I votes yes, so long as its an atual reptile rescue, not some bloke with loads of reps in his bedroom, i know a bloke that calls himself a rescue, but keeps em in his room, to me thats not a proper resue, yes he has recsued some snakes and lizards but then he breeds them and selss the babies, c'mon lol.


----------



## damo (Jan 4, 2007)

punky_jen said:


> I votes yes, so long as its an atual reptile rescue, not some bloke with loads of reps in his bedroom, i know a bloke that calls himself a rescue, but keeps em in his room, to me thats not a proper resue, yes he has recsued some snakes and lizards but then he breeds them and selss the babies, c'mon lol.


yes i agree they would have to be known,by the forum or something,imagine how much food that would buy or pay an electric bill or two...


----------



## 955i (Aug 17, 2007)

To save any uncertainty about the recipients, why not give it to various conservation programmes instead?


----------



## damo (Jan 4, 2007)

yea that would be good....visiters the last 90 days were 2681 loads of money!!!!: victory:


----------



## feorag (Jul 31, 2007)

I'd give £1 easily if it would help reps (or any animal in fact!)


----------



## 1949_sam (Jan 21, 2007)

I voted YES and i would pay more aswell :no1::no1: But 3 people said NO :bash::bash::bash: Same on them....


----------



## damo (Jan 4, 2007)

yea i thought this would go far and everyone would say yes because we all love our reps and have an interest in them so we would mostly be happy to help others by giving a pound,

if people cant afford it but would if they could can they please vote yes....: victory:


----------



## sw3an29 (Jul 13, 2007)

i said yes


----------



## tarantulabarn (Apr 21, 2005)

damo said:


> yes i agree they would have to be known,by the forum or something,imagine how much food that would buy or pay an electric bill or two...


Last year we rescued in the region of 800 animals, 60% came from customs, police and local authorities the rest from the public after "the lodger left it behind"

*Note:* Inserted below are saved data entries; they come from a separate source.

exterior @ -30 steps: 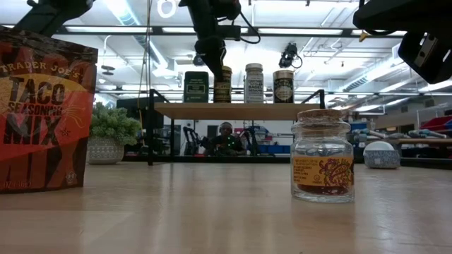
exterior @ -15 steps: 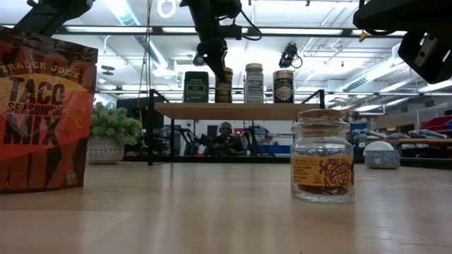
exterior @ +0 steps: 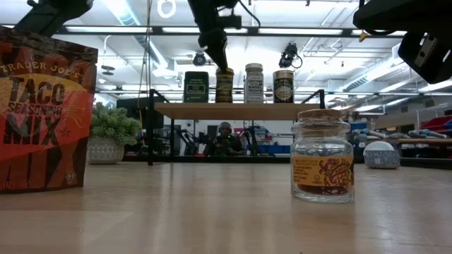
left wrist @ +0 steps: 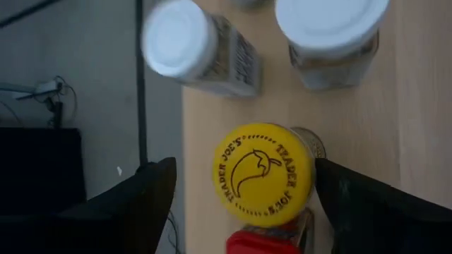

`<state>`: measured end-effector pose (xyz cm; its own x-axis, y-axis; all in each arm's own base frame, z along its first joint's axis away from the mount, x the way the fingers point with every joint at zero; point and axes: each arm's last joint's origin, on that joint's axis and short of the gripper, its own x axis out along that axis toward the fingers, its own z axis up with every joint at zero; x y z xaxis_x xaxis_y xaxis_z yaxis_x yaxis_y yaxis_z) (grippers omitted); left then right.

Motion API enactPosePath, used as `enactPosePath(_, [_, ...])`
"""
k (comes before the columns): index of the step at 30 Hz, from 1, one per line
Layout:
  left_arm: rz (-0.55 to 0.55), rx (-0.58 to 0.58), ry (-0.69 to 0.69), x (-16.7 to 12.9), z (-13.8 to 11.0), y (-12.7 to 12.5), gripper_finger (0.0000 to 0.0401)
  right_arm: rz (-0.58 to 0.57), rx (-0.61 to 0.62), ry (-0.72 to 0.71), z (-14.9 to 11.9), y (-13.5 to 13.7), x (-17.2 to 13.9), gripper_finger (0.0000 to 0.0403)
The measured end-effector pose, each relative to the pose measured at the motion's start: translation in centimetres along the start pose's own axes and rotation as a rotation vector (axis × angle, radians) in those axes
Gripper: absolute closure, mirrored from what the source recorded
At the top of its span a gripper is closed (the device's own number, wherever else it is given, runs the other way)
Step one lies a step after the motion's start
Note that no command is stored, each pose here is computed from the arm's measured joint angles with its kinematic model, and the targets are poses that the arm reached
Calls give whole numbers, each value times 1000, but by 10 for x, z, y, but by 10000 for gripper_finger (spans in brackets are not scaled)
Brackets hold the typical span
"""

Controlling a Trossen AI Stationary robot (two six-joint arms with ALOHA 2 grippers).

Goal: Shelf spices
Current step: Put the yellow seasoning bottle on the shelf, then put the green seasoning bottle on the shelf

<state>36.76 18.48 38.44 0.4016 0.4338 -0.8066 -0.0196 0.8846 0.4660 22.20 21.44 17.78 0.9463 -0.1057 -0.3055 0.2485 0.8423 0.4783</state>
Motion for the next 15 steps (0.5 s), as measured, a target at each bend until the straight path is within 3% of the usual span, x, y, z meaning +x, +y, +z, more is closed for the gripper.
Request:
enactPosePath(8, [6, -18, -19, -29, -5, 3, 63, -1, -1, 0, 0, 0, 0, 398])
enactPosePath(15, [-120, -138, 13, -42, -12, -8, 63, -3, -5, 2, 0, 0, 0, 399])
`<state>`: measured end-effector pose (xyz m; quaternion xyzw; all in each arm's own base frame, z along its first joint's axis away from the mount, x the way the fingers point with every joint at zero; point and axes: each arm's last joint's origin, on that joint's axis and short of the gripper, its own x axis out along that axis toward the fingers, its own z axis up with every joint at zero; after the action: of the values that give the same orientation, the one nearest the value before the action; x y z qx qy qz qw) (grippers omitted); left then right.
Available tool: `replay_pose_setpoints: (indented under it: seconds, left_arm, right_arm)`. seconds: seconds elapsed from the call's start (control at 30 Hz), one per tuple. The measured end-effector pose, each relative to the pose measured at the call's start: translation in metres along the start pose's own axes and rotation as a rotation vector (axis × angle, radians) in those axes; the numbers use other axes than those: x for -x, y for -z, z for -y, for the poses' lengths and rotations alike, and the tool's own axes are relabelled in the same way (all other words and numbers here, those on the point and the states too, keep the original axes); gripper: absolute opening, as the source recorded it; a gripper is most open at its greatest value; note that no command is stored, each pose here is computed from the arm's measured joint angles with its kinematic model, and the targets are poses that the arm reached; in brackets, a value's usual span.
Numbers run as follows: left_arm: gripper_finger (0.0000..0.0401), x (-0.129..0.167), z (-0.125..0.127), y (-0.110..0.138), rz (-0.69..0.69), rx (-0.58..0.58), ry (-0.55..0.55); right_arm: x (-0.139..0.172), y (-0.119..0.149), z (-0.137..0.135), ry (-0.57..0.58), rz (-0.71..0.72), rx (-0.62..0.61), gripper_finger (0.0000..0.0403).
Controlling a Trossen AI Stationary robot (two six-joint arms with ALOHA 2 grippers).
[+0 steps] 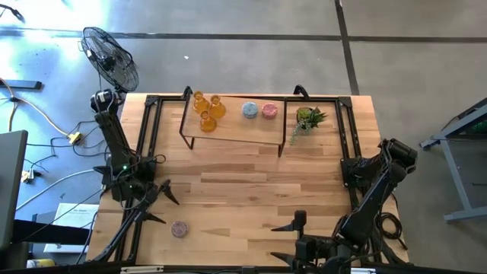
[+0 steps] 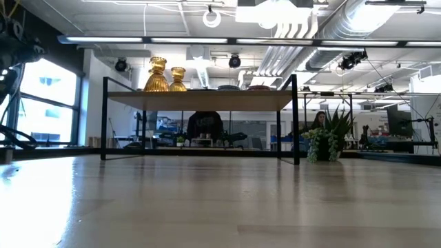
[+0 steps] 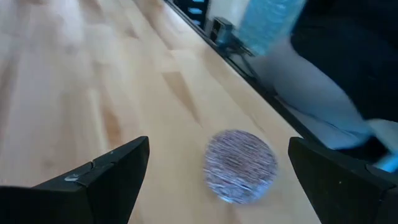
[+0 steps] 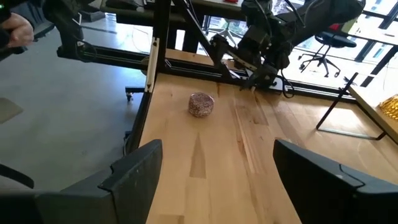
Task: Pick & Place candle stick holders
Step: Put the red scented candle on the shelf
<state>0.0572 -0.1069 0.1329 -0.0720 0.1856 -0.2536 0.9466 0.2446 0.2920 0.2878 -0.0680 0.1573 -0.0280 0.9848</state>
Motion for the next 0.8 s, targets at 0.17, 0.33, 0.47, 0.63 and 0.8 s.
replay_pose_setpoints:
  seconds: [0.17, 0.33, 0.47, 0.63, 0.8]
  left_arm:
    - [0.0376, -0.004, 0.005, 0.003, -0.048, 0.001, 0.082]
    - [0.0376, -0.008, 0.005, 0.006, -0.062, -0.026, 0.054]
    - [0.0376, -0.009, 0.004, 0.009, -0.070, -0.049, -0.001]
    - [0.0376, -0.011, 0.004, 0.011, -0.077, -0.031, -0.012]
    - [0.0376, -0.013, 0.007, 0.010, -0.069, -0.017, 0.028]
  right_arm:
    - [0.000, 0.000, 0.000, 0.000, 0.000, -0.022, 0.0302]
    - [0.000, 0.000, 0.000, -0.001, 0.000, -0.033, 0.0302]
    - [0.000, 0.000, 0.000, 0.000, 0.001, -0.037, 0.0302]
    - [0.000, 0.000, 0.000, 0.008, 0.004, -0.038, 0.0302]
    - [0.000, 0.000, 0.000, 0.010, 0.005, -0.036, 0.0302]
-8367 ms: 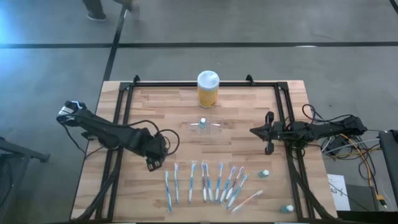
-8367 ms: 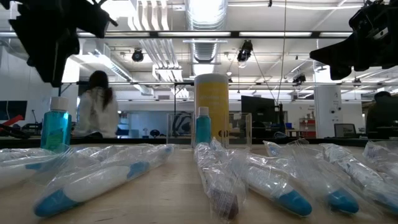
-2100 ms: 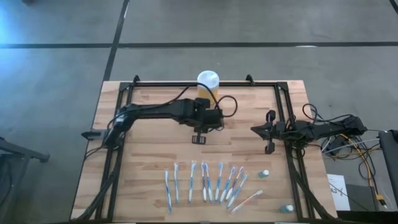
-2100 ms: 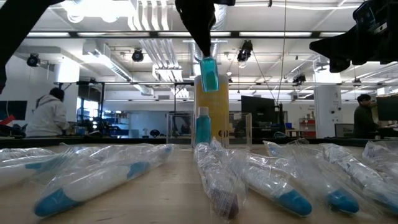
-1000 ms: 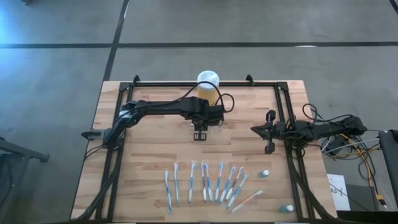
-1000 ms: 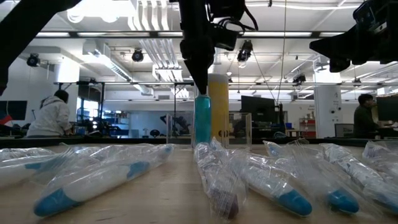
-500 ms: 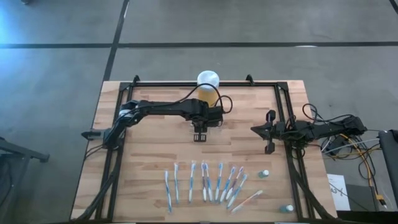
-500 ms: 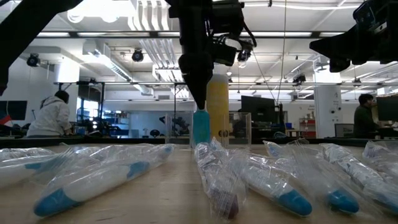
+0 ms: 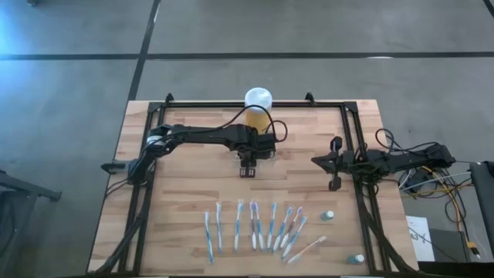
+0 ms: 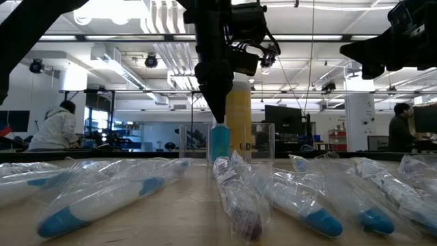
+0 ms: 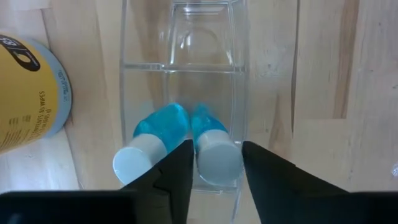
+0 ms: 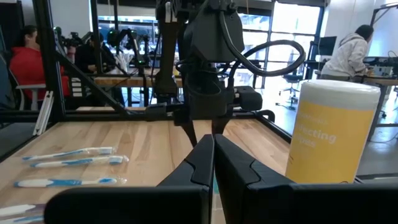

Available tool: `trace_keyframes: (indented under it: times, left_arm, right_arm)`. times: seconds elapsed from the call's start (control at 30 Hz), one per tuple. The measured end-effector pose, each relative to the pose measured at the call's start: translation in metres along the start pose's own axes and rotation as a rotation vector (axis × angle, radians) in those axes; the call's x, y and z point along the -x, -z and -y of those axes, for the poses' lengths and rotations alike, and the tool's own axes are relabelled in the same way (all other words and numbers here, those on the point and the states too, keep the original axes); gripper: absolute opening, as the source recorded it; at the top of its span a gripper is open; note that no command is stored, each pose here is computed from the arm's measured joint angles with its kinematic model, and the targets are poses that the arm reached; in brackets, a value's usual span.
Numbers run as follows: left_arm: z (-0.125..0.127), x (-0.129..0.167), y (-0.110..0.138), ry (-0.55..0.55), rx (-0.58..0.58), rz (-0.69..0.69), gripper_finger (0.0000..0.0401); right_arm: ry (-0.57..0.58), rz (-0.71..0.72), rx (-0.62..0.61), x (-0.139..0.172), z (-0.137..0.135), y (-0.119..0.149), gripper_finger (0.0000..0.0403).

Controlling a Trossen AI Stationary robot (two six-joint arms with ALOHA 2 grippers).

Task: Pick & Place toothbrushing station
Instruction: Put the blue mouthwash into the middle of the transparent organizer, then adjust the transparent organizer

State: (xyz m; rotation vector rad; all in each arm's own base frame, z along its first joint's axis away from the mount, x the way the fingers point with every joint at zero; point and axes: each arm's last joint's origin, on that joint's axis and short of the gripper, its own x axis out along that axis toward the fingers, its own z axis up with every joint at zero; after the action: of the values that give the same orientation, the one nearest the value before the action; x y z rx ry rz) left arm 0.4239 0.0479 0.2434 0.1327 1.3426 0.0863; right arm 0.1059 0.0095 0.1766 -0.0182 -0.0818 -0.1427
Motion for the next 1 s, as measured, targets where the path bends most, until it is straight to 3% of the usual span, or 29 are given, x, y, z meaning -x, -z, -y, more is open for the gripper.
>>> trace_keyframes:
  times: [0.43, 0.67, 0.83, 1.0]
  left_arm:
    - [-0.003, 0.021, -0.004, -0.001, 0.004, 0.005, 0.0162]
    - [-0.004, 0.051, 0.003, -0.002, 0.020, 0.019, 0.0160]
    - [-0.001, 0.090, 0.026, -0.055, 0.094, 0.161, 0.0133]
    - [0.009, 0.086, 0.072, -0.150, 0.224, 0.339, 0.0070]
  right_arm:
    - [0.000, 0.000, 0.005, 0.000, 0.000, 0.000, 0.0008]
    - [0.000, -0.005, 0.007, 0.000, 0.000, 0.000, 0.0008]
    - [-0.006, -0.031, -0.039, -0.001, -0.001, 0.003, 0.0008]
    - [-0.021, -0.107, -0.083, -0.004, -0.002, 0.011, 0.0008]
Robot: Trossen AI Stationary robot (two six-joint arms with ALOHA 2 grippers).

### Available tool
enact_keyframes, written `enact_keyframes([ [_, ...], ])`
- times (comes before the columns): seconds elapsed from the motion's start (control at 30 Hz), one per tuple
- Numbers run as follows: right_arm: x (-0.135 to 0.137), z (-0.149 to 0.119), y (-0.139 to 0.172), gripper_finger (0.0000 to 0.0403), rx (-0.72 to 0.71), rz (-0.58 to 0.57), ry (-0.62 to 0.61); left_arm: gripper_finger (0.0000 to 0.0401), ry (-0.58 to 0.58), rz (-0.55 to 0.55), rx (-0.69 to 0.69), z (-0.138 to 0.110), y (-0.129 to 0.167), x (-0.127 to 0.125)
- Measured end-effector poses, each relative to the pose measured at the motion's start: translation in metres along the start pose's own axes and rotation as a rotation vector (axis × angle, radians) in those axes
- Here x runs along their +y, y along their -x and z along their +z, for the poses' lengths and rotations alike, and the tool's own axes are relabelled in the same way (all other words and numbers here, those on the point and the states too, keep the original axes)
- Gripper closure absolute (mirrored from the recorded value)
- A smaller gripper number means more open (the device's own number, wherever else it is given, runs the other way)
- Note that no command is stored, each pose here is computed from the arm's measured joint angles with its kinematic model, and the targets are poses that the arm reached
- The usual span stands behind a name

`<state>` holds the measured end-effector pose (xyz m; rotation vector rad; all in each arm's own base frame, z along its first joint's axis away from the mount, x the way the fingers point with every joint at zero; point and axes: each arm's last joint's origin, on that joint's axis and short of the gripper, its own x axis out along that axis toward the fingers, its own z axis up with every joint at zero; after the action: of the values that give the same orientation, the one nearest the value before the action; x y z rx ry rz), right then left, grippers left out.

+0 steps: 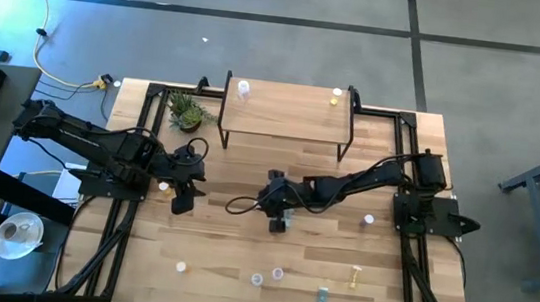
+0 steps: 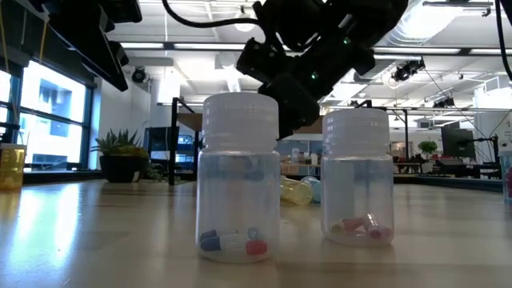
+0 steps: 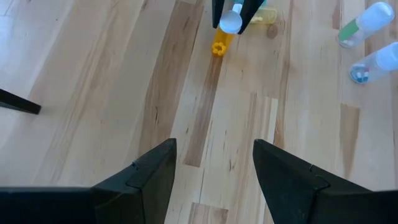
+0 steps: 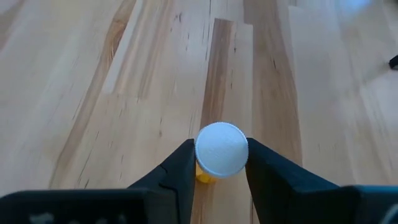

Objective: Pick and place medicine bottles onto shelf by color
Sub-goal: Put the top right orange pill bottle on the shelf

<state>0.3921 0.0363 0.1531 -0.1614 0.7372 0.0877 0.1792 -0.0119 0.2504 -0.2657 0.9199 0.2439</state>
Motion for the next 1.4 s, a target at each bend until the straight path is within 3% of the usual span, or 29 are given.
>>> enact_keyframes([
  [0.43,-0.030,0.033,0.058,0.0291,-0.137,-0.070,0.012,0.0199,0.000,0.000,0.002,0.000,0.000,0.000],
  [0.7,-0.068,0.051,0.113,0.0291,-0.258,-0.244,0.004,0.0199,0.000,0.000,0.001,0.000,0.000,0.000],
  [1.07,-0.144,0.064,0.194,0.0291,-0.344,-0.562,-0.138,0.0199,0.000,0.000,0.001,0.000,0.000,0.000],
  [1.4,-0.201,0.051,0.231,0.0291,-0.252,-0.658,-0.355,0.0199,0.000,0.000,0.001,0.000,0.000,0.000],
])
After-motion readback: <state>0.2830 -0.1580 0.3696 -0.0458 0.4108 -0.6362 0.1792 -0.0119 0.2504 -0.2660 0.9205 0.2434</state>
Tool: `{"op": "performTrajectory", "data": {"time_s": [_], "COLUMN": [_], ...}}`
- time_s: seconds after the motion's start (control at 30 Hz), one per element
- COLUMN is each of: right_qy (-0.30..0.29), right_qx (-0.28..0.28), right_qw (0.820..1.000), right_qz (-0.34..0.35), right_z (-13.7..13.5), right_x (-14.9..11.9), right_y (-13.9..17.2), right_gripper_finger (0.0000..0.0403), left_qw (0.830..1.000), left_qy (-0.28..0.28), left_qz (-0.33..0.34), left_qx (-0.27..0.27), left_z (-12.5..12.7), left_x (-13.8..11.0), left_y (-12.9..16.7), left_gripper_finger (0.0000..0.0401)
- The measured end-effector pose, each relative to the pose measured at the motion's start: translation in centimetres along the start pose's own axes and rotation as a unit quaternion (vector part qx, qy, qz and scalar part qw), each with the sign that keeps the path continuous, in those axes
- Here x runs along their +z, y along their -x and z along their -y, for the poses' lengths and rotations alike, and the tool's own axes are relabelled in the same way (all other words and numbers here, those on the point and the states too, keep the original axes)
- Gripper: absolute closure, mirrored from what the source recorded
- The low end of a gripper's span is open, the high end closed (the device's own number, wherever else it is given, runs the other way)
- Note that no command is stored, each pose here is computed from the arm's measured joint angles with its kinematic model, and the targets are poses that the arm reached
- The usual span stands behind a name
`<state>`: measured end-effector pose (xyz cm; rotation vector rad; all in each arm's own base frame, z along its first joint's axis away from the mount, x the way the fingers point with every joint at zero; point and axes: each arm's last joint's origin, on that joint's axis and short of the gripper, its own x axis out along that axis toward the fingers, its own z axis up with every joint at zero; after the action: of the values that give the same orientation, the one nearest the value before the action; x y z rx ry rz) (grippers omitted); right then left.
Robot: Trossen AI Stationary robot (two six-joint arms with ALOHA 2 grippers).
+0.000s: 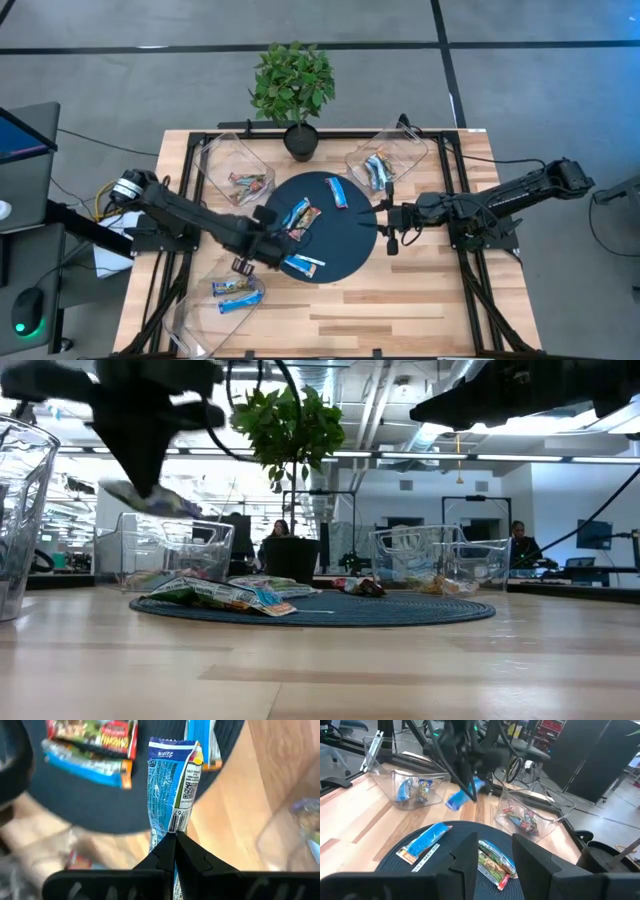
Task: Pick and place Granola Bars by type
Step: Put the violet granola bar into the bottom bin
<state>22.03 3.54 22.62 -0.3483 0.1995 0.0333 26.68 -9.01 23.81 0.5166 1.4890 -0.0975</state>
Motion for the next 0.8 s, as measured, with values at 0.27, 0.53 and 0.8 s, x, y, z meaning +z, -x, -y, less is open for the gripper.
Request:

My leccy bill is in the region of £4000 a year and the food bill is about £3000, which includes fruit and veg live and frozen and last year £4200 on vets bills

I mostly fund this from breeding my tarantulas and selling the off spring, occasionally i have torts or the odd snake avaliable which are also bred by me, apart from royals which a very good friend of mine gives me cos he doesnt keep normals when he breeds.

Every genuine rescue centre has huge bills so i ma sure any donation to your local centre would be very much appreciated.


----------



## damo (Jan 4, 2007)

tarantulabarn said:


> Last year we rescued in the region of 800 animals, 60% came from customs, police and local authorities the rest from the public after "the lodger left it behind"
> 
> My leccy bill is in the region of £4000 a year and the food bill is about £3000, which includes fruit and veg live and frozen and last year £4200 on vets bills
> 
> ...


 
thanks for this it might open peoples eyes to give and say yes....


----------



## tarantulabarn (Apr 21, 2005)

damo said:


> thanks for this it might open peoples eyes to give and say yes....


No problem, i wish there was no need for any rescue centres but alas with the pet trade as it is and the amount of trophy pets being bought we are all busy, luckily for me though i have been breeding torts and tarantulas for more years than i care to remember and do manage to balance the books somehow, though sometimes it is tough

so for anyone rescueing, good on ya, and i hope things work well for you!!


----------



## FreddiesMum (Jan 10, 2007)

Voted yes great idea


----------



## WeThePeople (Jul 8, 2007)

Yes but ill only give charity to a registered charity though.


----------



## crafty (Aug 13, 2007)

i voted yes it makes for a good idea if it could be set up somehow.


----------



## damo (Jan 4, 2007)

ive sent the mod's a pm on how it could be done..

watch this space....: victory:


----------



## damo (Jan 4, 2007)

186 people have viewed but only 20 people have voted com'on vote if you read the thread....

the mod's are having a chat about this and will feed back soon...: victory:


----------



## Dan (Jan 11, 2006)

Why not donate it to the FBH, IHS or similar group?


----------



## wozza_t (Jan 4, 2007)

reticulatus said:


> Why not donate it to the FBH, IHS or similar group?


 
this is exactly what i was thinking....but then its only a quid...so could we not do a £1 each?????(just for the ihs or fbh...not all the clubs!!!)

I would!


----------



## WeThePeople (Jul 8, 2007)

reticulatus said:


> Why not donate it to the FBH, IHS or similar group?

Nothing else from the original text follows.